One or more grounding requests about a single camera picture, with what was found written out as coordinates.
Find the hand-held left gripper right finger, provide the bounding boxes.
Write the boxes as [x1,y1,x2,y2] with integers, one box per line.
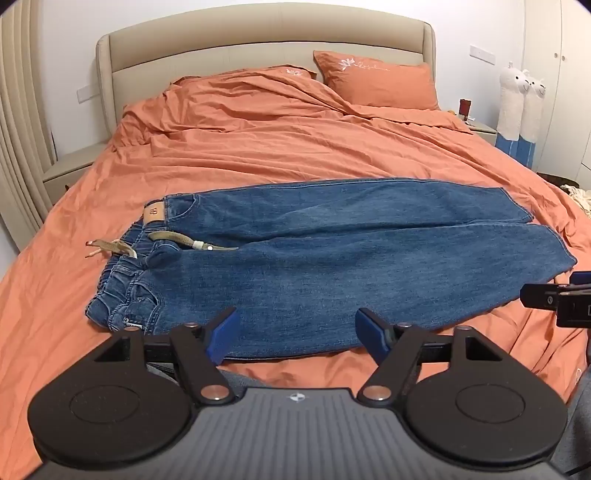
[355,307,502,404]

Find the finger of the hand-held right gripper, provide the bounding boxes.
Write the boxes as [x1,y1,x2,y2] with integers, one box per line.
[520,284,560,308]

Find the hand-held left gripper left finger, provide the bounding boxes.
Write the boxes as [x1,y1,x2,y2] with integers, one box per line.
[95,307,239,404]

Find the blue denim pants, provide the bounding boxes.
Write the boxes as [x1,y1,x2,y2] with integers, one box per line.
[84,178,578,361]

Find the cream knitted cloth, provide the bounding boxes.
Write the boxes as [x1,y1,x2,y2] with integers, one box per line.
[560,183,591,216]

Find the beige nightstand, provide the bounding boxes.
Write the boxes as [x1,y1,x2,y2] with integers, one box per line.
[462,117,499,149]
[42,142,110,209]

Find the white alpaca plush toy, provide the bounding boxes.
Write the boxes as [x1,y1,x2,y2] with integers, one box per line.
[495,61,532,154]
[516,71,549,168]

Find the orange duvet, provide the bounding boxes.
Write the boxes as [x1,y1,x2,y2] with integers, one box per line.
[0,65,591,402]

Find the white wardrobe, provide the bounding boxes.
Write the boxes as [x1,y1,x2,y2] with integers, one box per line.
[522,0,591,185]

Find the orange embroidered pillow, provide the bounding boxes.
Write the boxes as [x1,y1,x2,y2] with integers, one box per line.
[313,50,440,112]
[170,66,318,88]

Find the beige curtain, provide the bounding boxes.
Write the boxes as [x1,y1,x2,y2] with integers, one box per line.
[0,4,59,252]

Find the beige upholstered bed headboard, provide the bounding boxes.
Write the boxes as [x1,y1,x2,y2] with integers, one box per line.
[95,0,437,145]

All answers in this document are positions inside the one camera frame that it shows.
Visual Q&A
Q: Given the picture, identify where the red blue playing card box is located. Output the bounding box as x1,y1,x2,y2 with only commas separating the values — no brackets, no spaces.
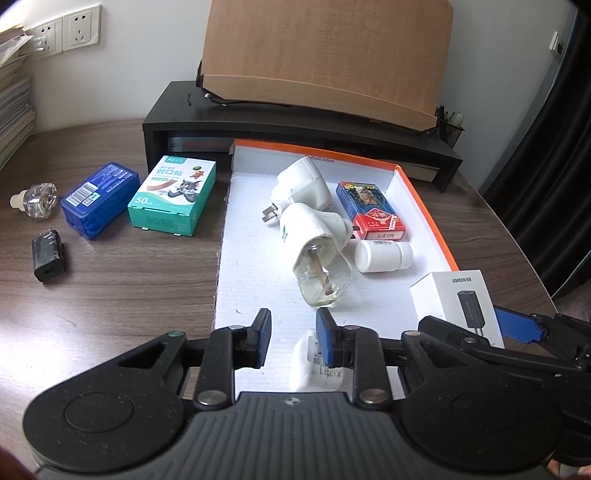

________

Try it
Pictures should be omitted. Please return exactly the lines from the line that holds "Find the blue" through the end of the records.

Solution to this problem
Find the blue denim pants, provide the bounding boxes.
Write the boxes as [x1,y1,x2,y2] with integers, one box per line.
[84,178,578,361]

Find the cream knitted cloth, provide the bounding boxes.
Write the boxes as [x1,y1,x2,y2] with integers, one box per line.
[560,183,591,216]

Find the beige nightstand, provide the bounding boxes.
Write the boxes as [x1,y1,x2,y2] with integers, one box per line.
[462,117,499,149]
[42,142,110,209]

Find the white alpaca plush toy, provide the bounding boxes.
Write the boxes as [x1,y1,x2,y2] with integers, one box per line.
[495,61,532,154]
[516,71,549,168]

Find the orange duvet, provide the bounding boxes.
Write the boxes as [x1,y1,x2,y2] with integers, one box per line.
[0,65,591,402]

Find the white wardrobe, provide the bounding boxes.
Write the boxes as [x1,y1,x2,y2] with integers, one box per line.
[522,0,591,185]

Find the orange embroidered pillow, provide the bounding boxes.
Write the boxes as [x1,y1,x2,y2] with integers, one box per line.
[313,50,440,112]
[170,66,318,88]

Find the beige curtain, provide the bounding boxes.
Write the boxes as [x1,y1,x2,y2] with integers, one box per line.
[0,4,59,252]

Find the beige upholstered bed headboard, provide the bounding boxes.
Write the boxes as [x1,y1,x2,y2] with integers, one box per line.
[95,0,437,145]

All answers in this document are positions inside the one camera frame that it shows.
Visual Q&A
Q: Given the picture, identify where the red blue playing card box is located. Output the bounding box as x1,y1,x2,y2 with only commas separating the values — no brackets, no spaces.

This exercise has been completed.